▶ [What this task involves] Leave out any pictures and transcribe all other data below exactly.

▶ [Supplied information]
· · · ·

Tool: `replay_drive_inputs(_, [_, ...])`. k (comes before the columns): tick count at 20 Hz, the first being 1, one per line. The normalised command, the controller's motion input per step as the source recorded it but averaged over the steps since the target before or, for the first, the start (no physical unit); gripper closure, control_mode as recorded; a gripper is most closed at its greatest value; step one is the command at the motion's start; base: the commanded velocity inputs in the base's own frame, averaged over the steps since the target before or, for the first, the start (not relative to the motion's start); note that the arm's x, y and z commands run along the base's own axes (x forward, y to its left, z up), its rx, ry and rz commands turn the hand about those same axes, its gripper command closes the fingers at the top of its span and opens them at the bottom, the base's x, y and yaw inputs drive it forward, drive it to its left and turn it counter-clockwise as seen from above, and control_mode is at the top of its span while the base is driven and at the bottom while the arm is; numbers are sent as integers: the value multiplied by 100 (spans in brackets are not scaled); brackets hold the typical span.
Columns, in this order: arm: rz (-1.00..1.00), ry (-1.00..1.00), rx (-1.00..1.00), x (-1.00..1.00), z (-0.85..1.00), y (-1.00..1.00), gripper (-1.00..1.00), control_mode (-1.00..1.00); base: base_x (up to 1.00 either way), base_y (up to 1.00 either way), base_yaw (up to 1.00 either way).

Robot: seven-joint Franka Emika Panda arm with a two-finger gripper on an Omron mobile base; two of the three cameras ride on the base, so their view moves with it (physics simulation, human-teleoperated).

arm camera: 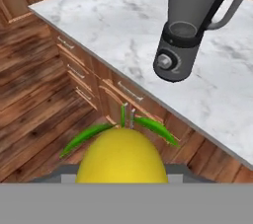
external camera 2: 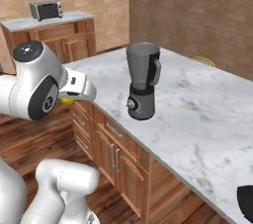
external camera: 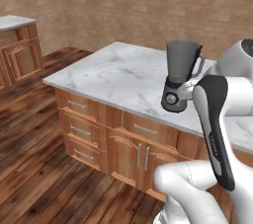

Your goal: Grab the lime and lemon from the fridge, place them in the blender, close the lid, and turn on the blender to create a marinade.

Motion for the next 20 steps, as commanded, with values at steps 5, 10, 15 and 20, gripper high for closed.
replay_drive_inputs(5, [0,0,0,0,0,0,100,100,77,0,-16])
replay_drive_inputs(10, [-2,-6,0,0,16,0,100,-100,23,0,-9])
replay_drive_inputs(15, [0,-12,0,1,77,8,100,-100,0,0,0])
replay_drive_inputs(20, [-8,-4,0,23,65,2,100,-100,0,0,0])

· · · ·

▶ [Solution to this exercise]
Tool: `replay_drive_inputs(_, [_, ...])`. k (comes before the columns): tick count at 20 Hz, the first being 1, one per line. The normalised command, the controller's motion input per step as the source recorded it but averaged over the steps since the target before or, for the first, the start (no physical unit); gripper closure, control_mode as recorded; a gripper is most closed at its greatest value; step one is the command at the motion's start; base: the commanded velocity inputs in the base's own frame, averaged over the steps since the target before or, for the first, the start (not relative to the motion's start); note that the arm's x, y and z commands run along the base's own axes (x forward, y to its left, z up), its rx, ry and rz commands turn the hand about those same axes, its gripper command closes the fingers at the top of its span and opens them at the bottom, the base's x, y and yaw inputs drive it forward, drive it to its left and turn it counter-clockwise as seen from above, and control_mode is at the top of its span while the base is driven and at the bottom while the arm is; numbers are sent as integers: the value multiplied by 100 (spans in brackets are not scaled); brackets hold the typical span.
Columns, in this order: arm: rz (-1.00..1.00), ry (-1.00..1.00), rx (-1.00..1.00), x (-1.00..1.00), z (-0.85..1.00), y (-1.00..1.00), gripper (-1.00..1.00), control_mode (-1.00..1.00); base: base_x (up to 1.00 either way), base_y (up to 1.00 either way), base_yaw (up to 1.00 either way).

Robot: seven-joint Franka Emika Panda arm with a two-finger gripper on an Omron mobile base; two of the three cameras ride on the base, so their view moves with it (physics simulation, human-teleoperated).

arm camera: 
external camera 2: 
external camera: 

Your goal: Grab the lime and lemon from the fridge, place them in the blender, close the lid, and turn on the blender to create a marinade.

Motion for the next 20 steps, as commanded, with values at steps 5, 10, 15 and 20, gripper high for closed.
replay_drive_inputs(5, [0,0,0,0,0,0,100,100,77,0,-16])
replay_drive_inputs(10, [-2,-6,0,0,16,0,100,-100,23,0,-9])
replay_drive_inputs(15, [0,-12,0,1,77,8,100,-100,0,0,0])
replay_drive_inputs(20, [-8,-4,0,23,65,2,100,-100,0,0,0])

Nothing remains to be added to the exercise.